Re: Fwd: Tika not parsing underlines

Posted by Kamesh Joshi <ka...@gmail.com>.
The Breaks which i am trying to parse are those line present before
*Experience* or *Skills & Expertise (in attached pdf)  but *there is no
indication of these lines when i am parsing the pdf through tika.

On Thu, Jan 5, 2017 at 4:50 PM, John Patrick <nh...@gmail.com> wrote:

> When you say underline are you talking about the visual breaks like
> between "kameshpjoshi@gmail.com" and "Experience". How where they
> created?
>
> Is it because in they are images in the pdf, not text?
>
> I downloaded the pdf opened on my mac, I tried searching for _ and -
> and only found 4 matches for -.
>
> Personally I would say tika is returning what I would expect it to
> return, if the visual breaks as mentioned in my opening sentence are
> what you mean by underscores i.e _ not hyphen -
>
> If you mean something else be underscores are you able to identify
> where in the pdf your talking about.
>
> Cheers,
> John
>
>
> On 5 January 2017 at 08:51, Kamesh Joshi <ka...@gmail.com> wrote:
> > I already tried that but it does not give me any indication for the
> > underline present in the line it juts give me data in text data in
> <p></p>
> > tags
> >
> > On Thu, Jan 5, 2017 at 1:27 PM, Nick Burch <ap...@gagravarr.org> wrote:
> >>
> >> On Thu, 5 Jan 2017, Kamesh Joshi wrote:
> >>>
> >>> I am trying to parse the attached the pdf.but it does not give me the
> >>> places where the underline is present it just returns me plain text.
> >>> Please help me how can i also get the underline present in pdf or some
> >>> way
> >>> to split text based on that.
> >>>
> >>> I am using curl -T Downloads/kameshjoshi.pdf
> http://localhost:9998/tika
> >>> --header "Accept: text/plain" in my command line.
> >>
> >>
> >> You need to ask Tika to give you the HTML version to be able to spot
> >> markup like underlines.
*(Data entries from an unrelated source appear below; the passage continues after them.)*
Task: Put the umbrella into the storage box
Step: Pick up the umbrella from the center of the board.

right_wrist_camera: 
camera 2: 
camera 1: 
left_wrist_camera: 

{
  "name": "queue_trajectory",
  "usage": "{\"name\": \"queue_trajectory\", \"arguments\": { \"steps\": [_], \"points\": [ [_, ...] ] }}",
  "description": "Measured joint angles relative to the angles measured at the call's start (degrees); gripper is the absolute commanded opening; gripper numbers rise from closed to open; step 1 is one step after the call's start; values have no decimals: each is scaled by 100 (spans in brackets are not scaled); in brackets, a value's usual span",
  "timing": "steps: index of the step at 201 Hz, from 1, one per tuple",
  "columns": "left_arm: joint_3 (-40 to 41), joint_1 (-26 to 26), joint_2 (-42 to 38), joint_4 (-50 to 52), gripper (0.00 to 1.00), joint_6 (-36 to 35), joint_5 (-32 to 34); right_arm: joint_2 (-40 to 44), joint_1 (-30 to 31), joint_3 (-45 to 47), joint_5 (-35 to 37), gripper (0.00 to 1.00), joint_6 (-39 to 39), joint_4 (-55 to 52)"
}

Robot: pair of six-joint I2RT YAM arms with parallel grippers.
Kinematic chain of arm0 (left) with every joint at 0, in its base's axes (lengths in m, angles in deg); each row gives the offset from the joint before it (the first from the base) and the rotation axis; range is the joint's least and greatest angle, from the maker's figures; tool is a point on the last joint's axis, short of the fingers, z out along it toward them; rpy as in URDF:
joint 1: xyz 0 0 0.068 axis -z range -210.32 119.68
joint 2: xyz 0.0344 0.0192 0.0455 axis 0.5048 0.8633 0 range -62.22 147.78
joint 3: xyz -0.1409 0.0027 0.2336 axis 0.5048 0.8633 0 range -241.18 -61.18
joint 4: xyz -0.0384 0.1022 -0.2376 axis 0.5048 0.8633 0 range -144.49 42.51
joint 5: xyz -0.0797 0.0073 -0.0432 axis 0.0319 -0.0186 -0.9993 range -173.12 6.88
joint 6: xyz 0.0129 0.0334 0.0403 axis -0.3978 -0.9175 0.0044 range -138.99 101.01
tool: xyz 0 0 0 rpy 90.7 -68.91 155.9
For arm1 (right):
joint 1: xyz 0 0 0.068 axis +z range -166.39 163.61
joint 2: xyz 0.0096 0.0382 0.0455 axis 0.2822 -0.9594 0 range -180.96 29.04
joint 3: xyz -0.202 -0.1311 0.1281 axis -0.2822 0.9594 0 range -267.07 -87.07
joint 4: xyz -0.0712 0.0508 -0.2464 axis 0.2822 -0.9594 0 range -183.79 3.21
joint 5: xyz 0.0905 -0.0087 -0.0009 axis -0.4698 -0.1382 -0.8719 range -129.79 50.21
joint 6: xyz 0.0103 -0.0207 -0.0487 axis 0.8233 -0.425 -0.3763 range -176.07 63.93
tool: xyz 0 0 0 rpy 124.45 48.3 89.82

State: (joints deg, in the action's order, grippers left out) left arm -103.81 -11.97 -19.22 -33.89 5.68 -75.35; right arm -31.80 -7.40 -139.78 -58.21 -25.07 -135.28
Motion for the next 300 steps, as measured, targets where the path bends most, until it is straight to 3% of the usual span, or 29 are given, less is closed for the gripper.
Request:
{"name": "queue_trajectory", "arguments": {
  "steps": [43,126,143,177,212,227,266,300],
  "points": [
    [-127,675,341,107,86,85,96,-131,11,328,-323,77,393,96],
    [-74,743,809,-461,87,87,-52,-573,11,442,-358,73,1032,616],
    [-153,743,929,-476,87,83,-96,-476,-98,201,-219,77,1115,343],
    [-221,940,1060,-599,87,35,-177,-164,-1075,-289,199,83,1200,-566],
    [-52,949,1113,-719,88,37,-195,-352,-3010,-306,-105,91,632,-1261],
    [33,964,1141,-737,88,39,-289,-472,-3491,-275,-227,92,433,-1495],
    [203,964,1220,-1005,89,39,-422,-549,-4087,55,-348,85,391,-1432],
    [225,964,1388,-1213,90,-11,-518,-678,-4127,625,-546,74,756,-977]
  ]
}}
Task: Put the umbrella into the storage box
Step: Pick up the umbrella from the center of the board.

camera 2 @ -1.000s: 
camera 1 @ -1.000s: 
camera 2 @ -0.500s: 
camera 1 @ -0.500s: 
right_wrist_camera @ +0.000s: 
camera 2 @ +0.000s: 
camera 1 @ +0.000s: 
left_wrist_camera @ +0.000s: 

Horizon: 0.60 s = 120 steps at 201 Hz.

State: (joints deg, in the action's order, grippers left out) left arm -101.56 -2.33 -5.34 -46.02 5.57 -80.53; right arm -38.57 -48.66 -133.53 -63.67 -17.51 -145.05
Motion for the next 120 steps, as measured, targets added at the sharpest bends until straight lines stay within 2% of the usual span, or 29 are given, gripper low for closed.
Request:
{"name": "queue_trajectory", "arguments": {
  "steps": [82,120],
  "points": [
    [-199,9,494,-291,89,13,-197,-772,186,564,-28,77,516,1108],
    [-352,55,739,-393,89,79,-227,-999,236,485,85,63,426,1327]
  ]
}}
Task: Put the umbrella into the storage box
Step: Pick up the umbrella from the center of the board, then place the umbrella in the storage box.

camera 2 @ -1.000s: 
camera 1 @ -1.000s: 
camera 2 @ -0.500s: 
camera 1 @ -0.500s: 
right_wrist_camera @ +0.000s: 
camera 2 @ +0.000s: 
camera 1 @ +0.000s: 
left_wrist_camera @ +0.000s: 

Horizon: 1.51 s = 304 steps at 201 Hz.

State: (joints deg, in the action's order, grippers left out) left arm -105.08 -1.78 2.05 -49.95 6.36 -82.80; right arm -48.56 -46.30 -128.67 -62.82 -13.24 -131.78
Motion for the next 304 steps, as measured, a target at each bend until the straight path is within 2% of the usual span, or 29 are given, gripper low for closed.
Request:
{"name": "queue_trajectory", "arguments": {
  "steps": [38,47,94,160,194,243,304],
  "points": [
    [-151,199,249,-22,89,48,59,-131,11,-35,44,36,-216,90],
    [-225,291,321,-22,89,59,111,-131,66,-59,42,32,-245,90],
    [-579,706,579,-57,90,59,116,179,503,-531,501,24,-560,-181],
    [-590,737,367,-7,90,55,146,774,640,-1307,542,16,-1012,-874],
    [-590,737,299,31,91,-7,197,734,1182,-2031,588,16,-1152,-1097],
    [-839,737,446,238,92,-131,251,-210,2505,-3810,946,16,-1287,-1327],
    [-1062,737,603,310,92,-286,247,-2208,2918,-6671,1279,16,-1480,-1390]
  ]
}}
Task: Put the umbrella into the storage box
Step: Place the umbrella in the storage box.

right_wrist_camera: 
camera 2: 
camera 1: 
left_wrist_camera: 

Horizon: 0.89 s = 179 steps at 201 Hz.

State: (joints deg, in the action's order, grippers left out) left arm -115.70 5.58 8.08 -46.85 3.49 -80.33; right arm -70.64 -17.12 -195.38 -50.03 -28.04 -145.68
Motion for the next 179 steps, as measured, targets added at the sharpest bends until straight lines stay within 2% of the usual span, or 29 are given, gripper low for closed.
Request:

Swap that accept header to text/html and you
> should
> >> then be able to see them
> >>
> >> Nick
> >
> >
>

Re: Fwd: Tika not parsing underlines

Posted by John Patrick <nh...@gmail.com>.
When you say underline are you talking about the visual breaks like
between "kameshpjoshi@gmail.com" and "Experience". How where they
created?

Is it because in they are images in the pdf, not text?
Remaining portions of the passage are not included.